[Records drawn from a dataset]
####################
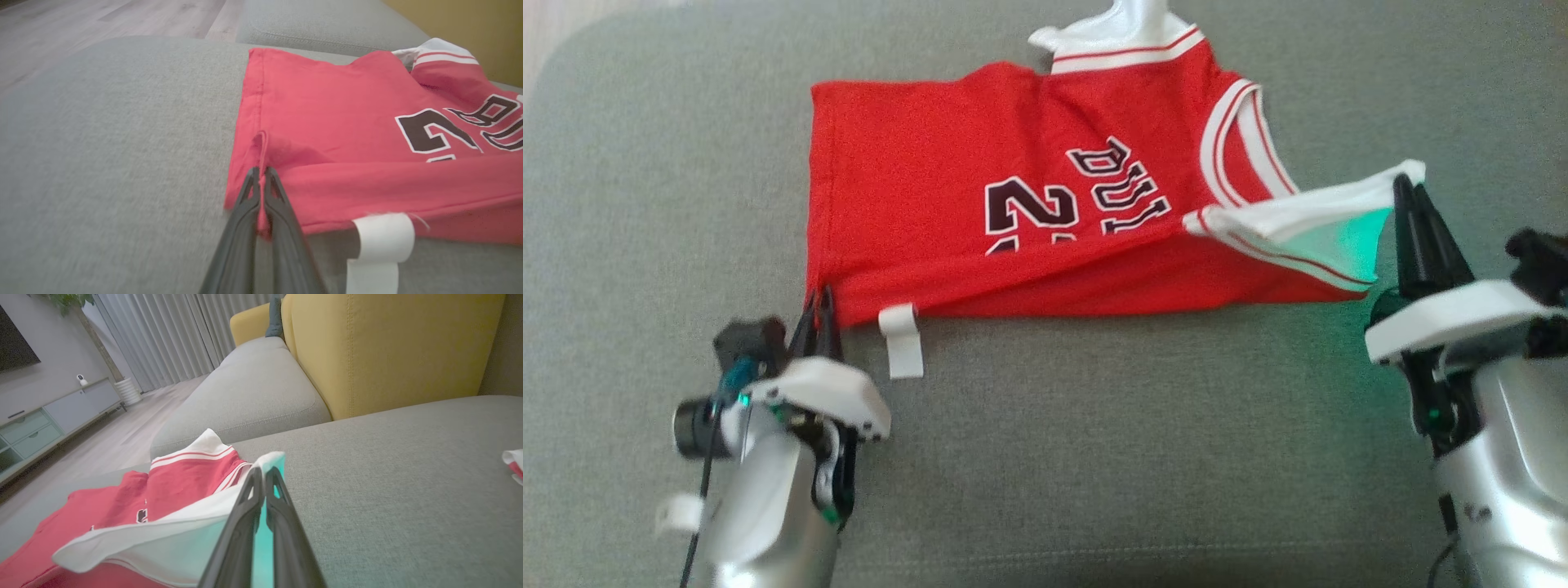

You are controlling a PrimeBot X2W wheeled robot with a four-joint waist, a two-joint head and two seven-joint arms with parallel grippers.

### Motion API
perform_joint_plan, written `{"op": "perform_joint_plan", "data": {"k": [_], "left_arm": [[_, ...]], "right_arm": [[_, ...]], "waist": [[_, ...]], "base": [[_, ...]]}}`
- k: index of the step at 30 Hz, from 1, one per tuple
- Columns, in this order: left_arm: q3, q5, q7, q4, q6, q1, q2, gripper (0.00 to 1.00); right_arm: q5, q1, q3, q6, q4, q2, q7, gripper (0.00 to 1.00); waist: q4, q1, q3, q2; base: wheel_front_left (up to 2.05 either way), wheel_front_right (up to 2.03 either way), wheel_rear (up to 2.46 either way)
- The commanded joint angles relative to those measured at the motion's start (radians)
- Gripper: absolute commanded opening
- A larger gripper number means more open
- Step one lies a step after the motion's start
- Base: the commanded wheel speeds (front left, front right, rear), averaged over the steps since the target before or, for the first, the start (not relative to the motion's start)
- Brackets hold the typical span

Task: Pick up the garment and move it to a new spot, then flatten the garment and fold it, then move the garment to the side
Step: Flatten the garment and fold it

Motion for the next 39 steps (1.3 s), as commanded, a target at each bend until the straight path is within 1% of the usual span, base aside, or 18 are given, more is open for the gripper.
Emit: {"op": "perform_joint_plan", "data": {"k": [1, 5, 6, 9, 15, 16, 17, 18, 19, 20, 23, 26, 28, 34, 39], "left_arm": [[0.018, 0.010, -0.006, 0.010, -0.003, -0.060, 0.022, 0.00], [0.005, 0.021, -0.006, 0.089, -0.008, -0.152, 0.022, 0.00], [0.005, 0.021, -0.006, 0.089, -0.008, -0.152, 0.022, 0.00], [0.004, 0.030, -0.006, 0.092, -0.011, -0.190, 0.022, 0.00], [0.016, 0.031, -0.006, 0.056, -0.010, -0.212, 0.022, 0.00], [0.015, 0.033, -0.006, 0.058, -0.010, -0.214, 0.022, 0.08], [0.015, 0.035, -0.006, 0.063, -0.009, -0.216, 0.022, 0.38], [0.016, 0.035, -0.006, 0.067, -0.009, -0.220, 0.022, 0.87], [0.019, 0.032, -0.006, 0.067, -0.008, -0.223, 0.022, 1.00], [0.023, 0.030, -0.006, 0.058, -0.006, -0.225, 0.022, 1.00], [0.034, 0.015, -0.006, 0.000, 0.003, -0.203, 0.022, 1.00], [0.044, -0.019, -0.006, -0.072, 0.015, -0.148, 0.022, 1.00], [0.025, -0.051, -0.006, -0.110, 0.012, -0.089, 0.022, 1.00], [-0.010, -0.073, -0.006, -0.105, 0.017, -0.017, 0.022, 1.00], [0.000, -0.082, -0.006, -0.081, 0.032, -0.003, 0.022, 1.00]], "right_arm": [[-0.017, -0.048, 0.019, 0.006, 0.004, -0.015, -0.011, 0.00], [-0.038, -0.128, 0.033, 0.006, 0.099, -0.010, -0.043, 0.00], [-0.038, -0.128, 0.033, 0.006, 0.099, -0.010, -0.043, 0.00], [-0.048, -0.173, 0.046, 0.006, 0.159, -0.001, -0.074, 0.00], [-0.062, -0.235, 0.065, 0.006, 0.252, 0.010, -0.129, 0.00], [-0.062, -0.243, 0.066, 0.006, 0.266, 0.011, -0.135, 0.00], [-0.062, -0.250, 0.066, 0.006, 0.278, 0.012, -0.140, 0.00], [-0.063, -0.257, 0.067, 0.006, 0.287, 0.014, -0.144, 0.01], [-0.061, -0.262, 0.069, 0.006, 0.295, 0.018, -0.147, 0.45], [-0.057, -0.265, 0.068, 0.006, 0.300, 0.023, -0.150, 1.00], [-0.061, -0.258, 0.058, 0.006, 0.292, 0.026, -0.155, 1.00], [-0.060, -0.218, 0.024, 0.006, 0.240, 0.038, -0.156, 1.00], [-0.059, -0.159, -0.006, 0.006, 0.189, 0.049, -0.156, 1.00], [-0.053, -0.065, -0.034, 0.006, 0.126, 0.064, -0.156, 1.00], [-0.055, -0.038, -0.041, 0.006, 0.104, 0.074, -0.156, 1.00]], "waist": [[0.018, 0.0000, 0.032, 0.0000], [0.022, 0.0000, 0.061, 0.0000], [0.022, 0.0000, 0.061, 0.0000], [0.023, 0.0000, 0.073, 0.0000], [0.022, 0.0000, 0.093, 0.0000], [0.022, 0.0000, 0.096, 0.0000], [0.021, 0.0000, 0.098, 0.0000], [0.020, 0.0000, 0.101, 0.0000], [0.019, 0.0000, 0.103, 0.0000], [0.017, 0.0000, 0.104, 0.0000], [0.014, 0.0000, 0.105, 0.0000], [0.009, 0.0000, 0.105, 0.0000], [0.008, 0.0000, 0.102, 0.0000], [0.002, 0.0000, 0.098, 0.0000], [-0.006, 0.0000, 0.097, 0.0000]], "base": [[0.00, 0.00, 0.00], [0.00, 0.00, 0.00], [0.00, 0.00, 0.00], [0.00, 0.00, 0.00], [0.00, 0.00, 0.00], [0.00, 0.00, 0.00], [0.00, 0.00, 0.00], [0.00, 0.00, 0.00], [0.00, 0.00, 0.00], [0.00, 0.00, 0.00], [0.00, 0.00, 0.00], [0.00, 0.00, 0.00], [0.00, 0.00, 0.00], [0.00, 0.00, 0.00], [0.00, 0.00, 0.00]]}}
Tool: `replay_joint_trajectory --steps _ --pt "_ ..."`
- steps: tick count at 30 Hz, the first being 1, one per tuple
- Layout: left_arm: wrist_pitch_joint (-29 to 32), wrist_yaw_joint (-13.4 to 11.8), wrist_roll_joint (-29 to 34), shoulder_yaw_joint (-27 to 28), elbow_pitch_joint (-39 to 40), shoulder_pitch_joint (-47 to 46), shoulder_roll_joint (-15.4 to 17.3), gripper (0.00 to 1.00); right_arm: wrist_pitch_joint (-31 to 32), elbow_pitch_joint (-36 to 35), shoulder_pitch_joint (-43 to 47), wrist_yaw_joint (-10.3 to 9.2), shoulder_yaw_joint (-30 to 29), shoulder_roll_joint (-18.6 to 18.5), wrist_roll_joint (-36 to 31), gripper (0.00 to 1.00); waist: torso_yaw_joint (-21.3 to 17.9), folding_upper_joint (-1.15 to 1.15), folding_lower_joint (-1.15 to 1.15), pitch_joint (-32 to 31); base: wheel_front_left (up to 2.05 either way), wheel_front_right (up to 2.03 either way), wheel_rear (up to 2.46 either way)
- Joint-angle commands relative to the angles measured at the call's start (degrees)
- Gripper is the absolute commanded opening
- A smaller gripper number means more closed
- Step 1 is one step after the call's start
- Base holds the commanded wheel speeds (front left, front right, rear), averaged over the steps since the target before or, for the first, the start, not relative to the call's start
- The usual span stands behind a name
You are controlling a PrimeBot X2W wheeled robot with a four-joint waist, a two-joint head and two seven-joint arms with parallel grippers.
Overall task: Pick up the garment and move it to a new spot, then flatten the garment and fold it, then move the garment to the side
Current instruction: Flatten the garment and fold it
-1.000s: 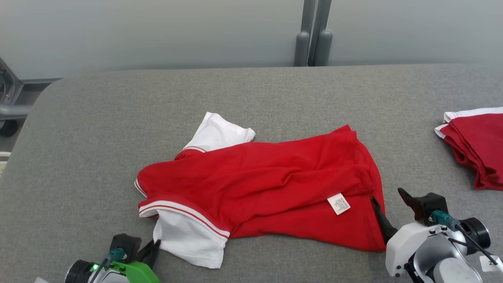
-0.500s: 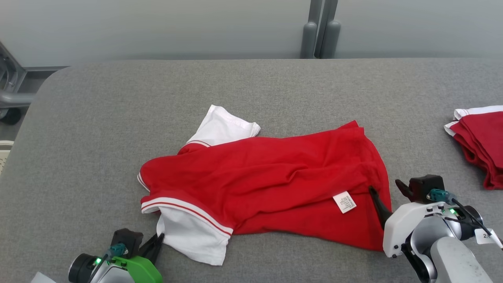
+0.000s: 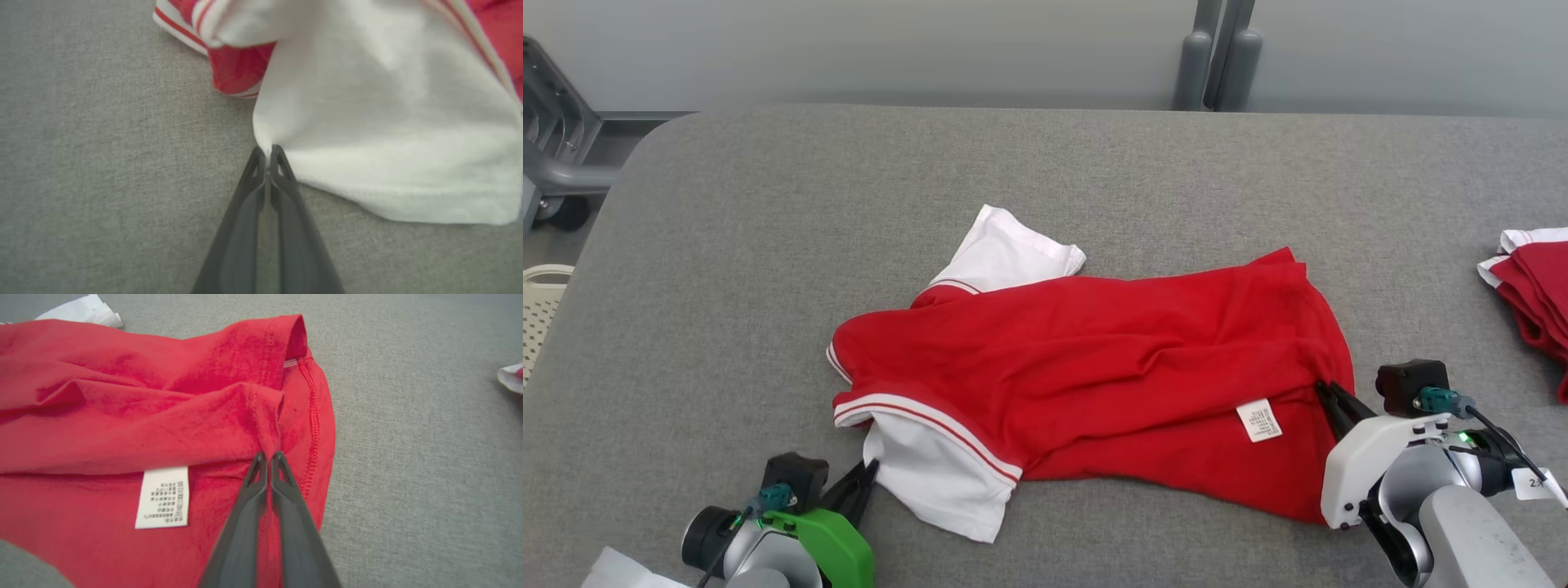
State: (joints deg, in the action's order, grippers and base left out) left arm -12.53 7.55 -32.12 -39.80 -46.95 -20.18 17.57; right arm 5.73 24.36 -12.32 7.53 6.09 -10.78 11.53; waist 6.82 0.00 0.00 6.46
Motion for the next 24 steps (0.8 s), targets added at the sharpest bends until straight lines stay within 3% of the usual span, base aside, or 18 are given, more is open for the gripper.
replay_joint_trajectory --steps 1,15,24 --pt "-0.22 -0.21 -0.74 0.36 0.09 -0.74 -0.25 0.00 -0.44 -0.11 0.32 -0.09 -0.29 -0.18 0.42 0.00 0.12 0.00 0.00 -0.24 0.00 0.00 0.00" --pt "-2.40 -0.17 -10.99 11.56 17.76 -1.64 2.23 0.00 0.61 -9.32 -1.55 -0.09 -2.67 -1.31 4.10 0.00 -0.88 0.00 0.00 -1.35 0.00 0.00 0.00" --pt "3.83 -0.18 -16.09 15.15 25.48 -16.23 3.73 0.00 5.50 -11.11 -18.85 -0.07 3.07 -2.56 9.54 0.00 -3.48 0.00 0.00 6.99 0.00 0.00 0.00"
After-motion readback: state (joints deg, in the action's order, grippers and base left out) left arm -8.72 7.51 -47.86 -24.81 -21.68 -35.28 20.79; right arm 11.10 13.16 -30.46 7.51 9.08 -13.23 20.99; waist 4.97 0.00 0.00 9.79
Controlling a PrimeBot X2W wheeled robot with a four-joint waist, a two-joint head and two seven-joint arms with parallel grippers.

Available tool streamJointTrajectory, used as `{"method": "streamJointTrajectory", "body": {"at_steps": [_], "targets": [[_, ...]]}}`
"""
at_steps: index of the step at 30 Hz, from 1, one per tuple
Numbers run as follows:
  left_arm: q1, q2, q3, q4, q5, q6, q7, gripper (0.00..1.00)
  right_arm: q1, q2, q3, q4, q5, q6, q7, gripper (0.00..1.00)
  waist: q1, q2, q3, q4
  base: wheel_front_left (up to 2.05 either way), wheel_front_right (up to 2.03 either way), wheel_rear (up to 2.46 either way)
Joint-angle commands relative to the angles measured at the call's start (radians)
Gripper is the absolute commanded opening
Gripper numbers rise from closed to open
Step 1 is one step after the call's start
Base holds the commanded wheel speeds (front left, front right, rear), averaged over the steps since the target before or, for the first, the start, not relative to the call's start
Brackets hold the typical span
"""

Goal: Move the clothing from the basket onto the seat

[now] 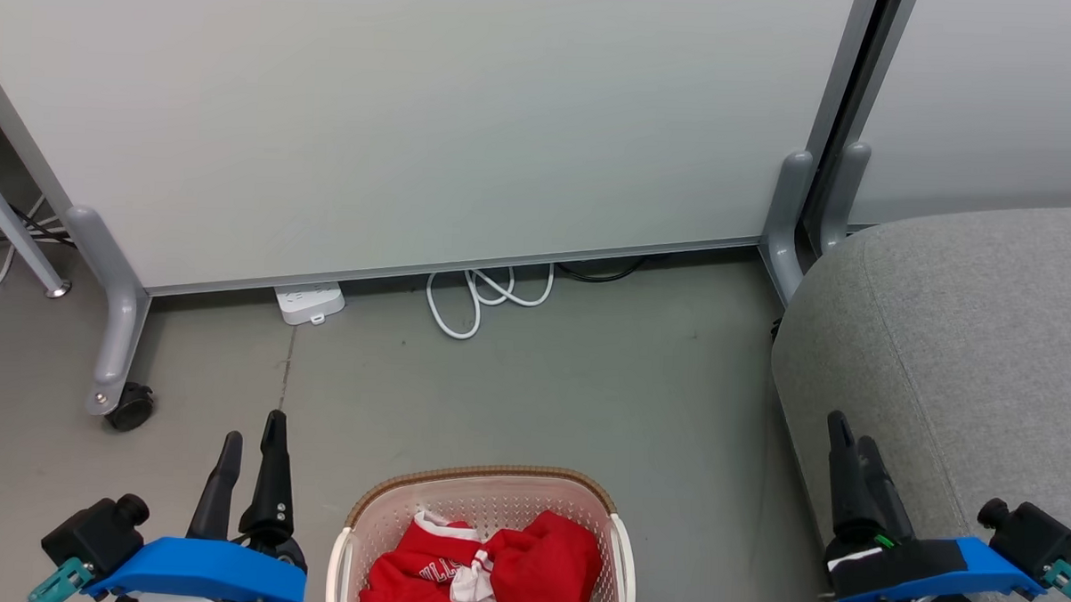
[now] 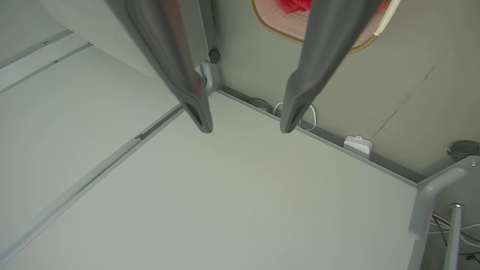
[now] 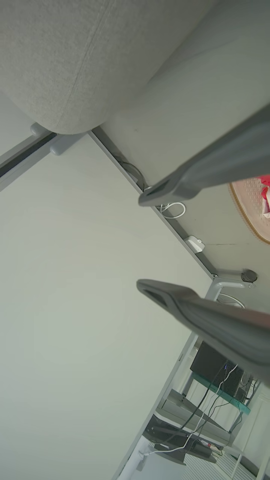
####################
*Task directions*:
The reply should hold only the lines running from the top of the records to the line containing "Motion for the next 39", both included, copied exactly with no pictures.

*Exercise response*:
You are controlling a PrimeBot X2W wheeled robot with a four-joint waist, a two-joint head and two seven-joint arms with parallel grippers.

### Motion API
perform_joint_plan, written `{"op": "perform_joint_plan", "data": {"k": [_], "left_arm": [[_, ...]], "right_arm": [[_, ...]], "waist": [[_, ...]], "base": [[_, ...]]}}`
- k: index of the step at 30 Hz, from 1, one per tuple
- Columns, in this order: left_arm: q3, q5, q7, q4, q6, q1, q2, gripper (0.00 to 1.00); right_arm: q5, q1, q3, q6, q4, q2, q7, gripper (0.00 to 1.00); waist: q4, q1, q3, q2; base: wheel_front_left (up to 2.05 either way), wheel_front_right (up to 2.03 either way), wheel_rear (up to 2.46 either way)
- The commanded joint angles relative to those measured at the motion's start (radians)
- Gripper: absolute commanded opening
- A larger gripper number means more open
- Step one lies a step after the motion's start
- Base: the commanded wheel speeds (front left, front right, rear), averaged over the steps since the target before or, for the first, the start (not relative to the motion's start)
- Brackets hold the typical span

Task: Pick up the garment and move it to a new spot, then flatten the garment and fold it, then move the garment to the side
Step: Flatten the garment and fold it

Motion for the next 39 steps (1.3 s), as commanded, a target at each bend until the straight path is within 1% of the usual span, base aside, or 18 are given, more is open for the gripper.

The output for this exercise is finished.